會不會是畫上去的?我用手指抹了抹那個紅點,卻發現竟是真的!
我頓時覺得後背升起一陣寒意,強作鎮定地橫了她一眼。
「也許只是巧合。」
她咧嘴笑了。
「我還知道你及笄那年送給陳維清的荷包裡繡著一朵相思蓮。」
那是隻有我自己知道的秘密。
少女心事,全都藏在荷包裡層的繡花裡。
我感覺到自己的身子在抖。
「若你是我?那你從何而來?」
她聳了聳肩。
「要飯的時候誤入一間破廟,一覺醒來就躺在沈府門外了。」
從她滿是傷疤的臉上,我竟真的看出了幾分自己的樣子。
「你的臉......為何會這樣?」
眼前的「沈知意」冷冷一笑,眼中全是怨恨。
「是陳維清!只因我的貓衝撞了他有孕的妾室,他便讓人把我和數十隻受驚的貓關在一起,生生將我抓成這樣的!」
我聽得緊緊蹙眉。
「妾室?怎麼可能,陳郎同我爹許諾過絕不會納妾。」
她同情般地看了我一眼,笑得更冷了。
「別痴人說夢了,他娶我之前便對青樓花魁情根深種,原以為我性子軟好說話,沒想到被爹知道了,堅決不准他將娼妓納為妾室。」
下一句話,讓她冷笑間紅了眼睛。
「等到後來沈家遭難,他立刻把人接進了陳府!」
我不禁倒吸一口涼氣。
「沈家遭難?為什麼?」
「沈知意」臉上的冷笑漸漸猙獰,成了化不開的恨意。
「陳維清舉證誣告,害爹被罷官斬刀。」
這讓我如何敢信,爹是內閣首輔,陳維清小小的大理寺少卿,豈不是蚍蜉撼樹?
可我與她四目相對,見那雙眼睛裡藏著說不盡的仇恨。
我莫名地心尖一顫,彷彿那仇恨也是我的。
最終我拿起一旁的斧子狠狠將鎖劈開,將她帶回了院子。
爹聞訊趕來,指著我的鼻子教訓。
「意娘,她毀了你的姻緣,你竟還放她出來!」
我將「沈知意」護在身後,執拗地與爹大眼瞪小眼。
「不就是個陳維清麼?一個少卿而已,也不算什麼好姻緣。」
爹氣得吹鬍子瞪眼。
「大理寺少卿都入不了你的眼,難不成你想嫁給王公侯爵?」
未等我反駁,身後的「沈知意」便開了口。
「我看侯爵就很好,尤其那位靖安侯,與她十分相配!」
02
我和爹皆是一愣,齊齊回頭看她。
「沈知意」笑得誠懇。
「靖安侯是人中龍鳳,又愛重夫人,實為良配。
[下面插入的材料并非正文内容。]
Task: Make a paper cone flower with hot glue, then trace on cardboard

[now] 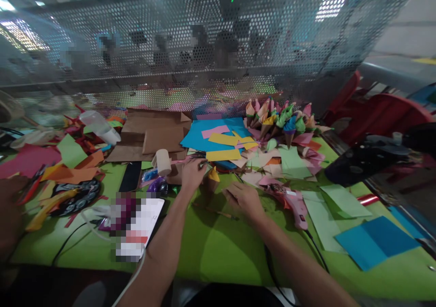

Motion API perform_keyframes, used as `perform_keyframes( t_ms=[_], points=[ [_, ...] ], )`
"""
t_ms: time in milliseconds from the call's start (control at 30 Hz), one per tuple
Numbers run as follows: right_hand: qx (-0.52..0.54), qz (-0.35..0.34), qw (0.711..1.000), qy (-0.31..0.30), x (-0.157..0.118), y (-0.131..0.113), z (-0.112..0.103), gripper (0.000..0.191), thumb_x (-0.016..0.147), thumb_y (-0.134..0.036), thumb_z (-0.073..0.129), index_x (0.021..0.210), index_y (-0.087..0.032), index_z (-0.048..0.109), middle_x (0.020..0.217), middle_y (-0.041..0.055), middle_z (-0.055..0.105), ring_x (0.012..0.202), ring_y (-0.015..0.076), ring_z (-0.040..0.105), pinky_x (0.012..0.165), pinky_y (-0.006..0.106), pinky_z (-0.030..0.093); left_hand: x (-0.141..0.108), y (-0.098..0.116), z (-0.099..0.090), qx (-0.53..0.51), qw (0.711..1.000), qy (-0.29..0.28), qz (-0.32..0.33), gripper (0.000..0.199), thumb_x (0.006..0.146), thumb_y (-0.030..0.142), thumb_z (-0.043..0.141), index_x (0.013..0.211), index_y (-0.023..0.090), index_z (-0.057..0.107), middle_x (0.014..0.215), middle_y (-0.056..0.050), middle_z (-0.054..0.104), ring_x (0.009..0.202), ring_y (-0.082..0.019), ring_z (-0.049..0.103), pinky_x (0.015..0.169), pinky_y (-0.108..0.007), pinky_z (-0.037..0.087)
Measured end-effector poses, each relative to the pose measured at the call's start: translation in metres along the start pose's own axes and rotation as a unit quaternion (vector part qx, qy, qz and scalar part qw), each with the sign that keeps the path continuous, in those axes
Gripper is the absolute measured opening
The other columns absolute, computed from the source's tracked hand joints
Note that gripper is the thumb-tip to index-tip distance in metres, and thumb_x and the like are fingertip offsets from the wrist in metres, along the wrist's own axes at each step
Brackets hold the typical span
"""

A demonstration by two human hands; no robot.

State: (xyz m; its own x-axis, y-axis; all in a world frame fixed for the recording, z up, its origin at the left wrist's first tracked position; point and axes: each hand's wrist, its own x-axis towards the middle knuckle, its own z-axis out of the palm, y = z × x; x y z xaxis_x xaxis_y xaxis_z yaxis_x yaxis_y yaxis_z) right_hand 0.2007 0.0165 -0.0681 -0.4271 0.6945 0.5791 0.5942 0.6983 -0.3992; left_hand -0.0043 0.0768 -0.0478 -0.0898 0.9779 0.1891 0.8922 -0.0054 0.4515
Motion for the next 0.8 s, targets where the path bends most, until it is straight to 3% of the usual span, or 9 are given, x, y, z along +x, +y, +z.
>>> perform_keyframes(
  t_ms=[800],
  points=[
    [0.015,0.014,1.000,-0.014,-0.0011,0.0015,0.0005,0.035,0.101,-0.028,0.045,0.074,-0.020,0.065,0.068,0.0046,0.063,0.061,0.0150,0.056,0.058,0.025,0.038,-0.0002,-0.0003,0.0007,0.005,1.000,0.005,0.001,0.024,0.092,0.024,0.059,0.111,0.024,0.074,0.118,-0.006,0.075,0.119,-0.025,0.062,0.105,-0.040,0.044]
  ],
)
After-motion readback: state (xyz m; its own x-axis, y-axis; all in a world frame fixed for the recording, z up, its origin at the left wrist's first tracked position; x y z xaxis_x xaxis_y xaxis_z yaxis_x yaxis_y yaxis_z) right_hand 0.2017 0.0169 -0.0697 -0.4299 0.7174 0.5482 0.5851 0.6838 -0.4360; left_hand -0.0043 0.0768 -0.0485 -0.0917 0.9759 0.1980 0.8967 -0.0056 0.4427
」
我偏頭一看,爹的白眼都快翻上了天。
「意娘,你從哪裡撿來的神婆?那靖安侯可是京中有名的紈絝,拖到二十歲還沒說上親事,她這不是想害你嗎?」
爹疑心她是朝中仇家派來的,嚷嚷著要把她拖出去打死。
誰知「沈知意」忽然說出一句:
「沈大人近來為南邊蟲患頭疼,京城外楊家村有位深諳治蟲之法的季先生,可替大人排憂解難。」
我看見爹的目光一震,知道她說中了爹的難處,連忙推波助瀾。
「爹不如去試試,人就先交給我看管。」
爹沉思了良久,還是將信將疑地走了。
我想喚她到榻上坐,便喊了一聲「意娘」。
恰巧夜遊歸來的月牙忽然跳到她身上,舒舒服服地團成一團。
我隨口打趣。
「它好像知道你是誰。」
她珍視地一下下摸著月牙的頭,語氣中是無盡的悔恨。
「你不知道,前世我眼睜睜看著陳維清將她剁成一攤血肉。」
我聽得一陣反胃,竟生出些感同身受的難過。
她看了我一眼,輕輕嘆了聲氣。
「我不想做沈知意了,以後叫我阿四吧。」
她的淚水一滴兩滴地落在月牙身上,平時性子彆扭的貓兒卻只是靜靜地蜷在她懷裡,我問她。
「我能幫你做些什麼?」
她抹了一把眼淚,抬頭堅定地看著我。
「不是幫我,是幫你自己,想辦法嫁給靖安侯。」
聽了她的話,我頓時面露猶豫。
「為何非得是他?那可是位極浪蕩的人物,日日流連煙花之地的。」
阿四忽然笑了。
「那都是做給旁人看的,靖安侯其實是經世之才,他為二皇子辦事,青樓戲院實為他埋下的暗線。
」
「即便如此,那愛重夫人又是從何得來?」
她見我面露猶疑,嘆了一口氣。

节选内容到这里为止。